[Brief]
Where in the data does the word "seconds" appear? Find those lines and copy them.
★ ★ ★
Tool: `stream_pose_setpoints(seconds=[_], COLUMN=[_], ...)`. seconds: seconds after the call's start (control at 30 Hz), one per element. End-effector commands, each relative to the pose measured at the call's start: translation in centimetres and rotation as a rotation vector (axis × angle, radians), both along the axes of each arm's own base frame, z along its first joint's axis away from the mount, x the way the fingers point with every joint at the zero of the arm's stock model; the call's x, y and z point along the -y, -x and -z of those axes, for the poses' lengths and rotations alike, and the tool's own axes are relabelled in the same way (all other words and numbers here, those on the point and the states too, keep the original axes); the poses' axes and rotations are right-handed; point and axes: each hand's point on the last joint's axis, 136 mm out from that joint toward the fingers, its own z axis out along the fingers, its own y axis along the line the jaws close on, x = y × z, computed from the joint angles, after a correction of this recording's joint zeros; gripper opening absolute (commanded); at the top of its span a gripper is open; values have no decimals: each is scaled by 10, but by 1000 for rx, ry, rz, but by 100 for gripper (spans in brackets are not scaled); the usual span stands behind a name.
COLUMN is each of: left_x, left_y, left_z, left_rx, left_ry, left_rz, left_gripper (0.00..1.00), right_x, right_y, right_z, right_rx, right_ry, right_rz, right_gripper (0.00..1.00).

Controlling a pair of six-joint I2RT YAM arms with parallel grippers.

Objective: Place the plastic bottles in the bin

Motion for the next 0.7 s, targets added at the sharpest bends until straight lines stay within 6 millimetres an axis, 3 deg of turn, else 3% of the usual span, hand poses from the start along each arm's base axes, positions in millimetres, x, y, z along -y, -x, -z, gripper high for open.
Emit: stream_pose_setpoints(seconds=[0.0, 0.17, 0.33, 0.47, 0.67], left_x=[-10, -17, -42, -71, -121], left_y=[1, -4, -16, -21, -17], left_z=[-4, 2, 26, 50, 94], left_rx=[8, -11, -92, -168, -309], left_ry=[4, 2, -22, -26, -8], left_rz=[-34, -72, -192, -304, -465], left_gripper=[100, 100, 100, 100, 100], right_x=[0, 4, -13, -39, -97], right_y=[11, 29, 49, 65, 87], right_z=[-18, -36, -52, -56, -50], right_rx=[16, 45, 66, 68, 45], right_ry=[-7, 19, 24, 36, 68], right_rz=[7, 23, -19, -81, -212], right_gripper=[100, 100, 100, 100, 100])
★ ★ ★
[Response]
Tool: `stream_pose_setpoints(seconds=[_], COLUMN=[_], ...)`. seconds: seconds after the call's start (control at 30 Hz), one per element. End-effector commands, each relative to the pose measured at the call's start: translation in centimetres and rotation as a rotation vector (axis × angle, radians), both along the axes of each arm's own base frame, z along its first joint's axis away from the mount, x the way the fingers point with every joint at the zero of the arm's stock model; the call's x, y and z point along the -y, -x and -z of those axes, for the poses' lengths and rotations alike, and the tool's own axes are relabelled in the same way (all other words and numbers here, those on the point and the states too, keep the original axes); the poses' axes and rotations are right-handed; point and axes: each hand's point on the last joint's axis, 136 mm out from that joint toward the fingers, its own z axis out along the fingers, its own y axis along the line the jaws close on, x = y × z, computed from the joint angles, after a correction of this recording's joint zeros; gripper opening absolute (commanded); at the top of its span a gripper is open; values have no decimals: each is scaled by 10, but by 1000 for rx, ry, rz, but by 100 for gripper (spans in brackets are not scaled); the usual span stands behind a name.
Emit: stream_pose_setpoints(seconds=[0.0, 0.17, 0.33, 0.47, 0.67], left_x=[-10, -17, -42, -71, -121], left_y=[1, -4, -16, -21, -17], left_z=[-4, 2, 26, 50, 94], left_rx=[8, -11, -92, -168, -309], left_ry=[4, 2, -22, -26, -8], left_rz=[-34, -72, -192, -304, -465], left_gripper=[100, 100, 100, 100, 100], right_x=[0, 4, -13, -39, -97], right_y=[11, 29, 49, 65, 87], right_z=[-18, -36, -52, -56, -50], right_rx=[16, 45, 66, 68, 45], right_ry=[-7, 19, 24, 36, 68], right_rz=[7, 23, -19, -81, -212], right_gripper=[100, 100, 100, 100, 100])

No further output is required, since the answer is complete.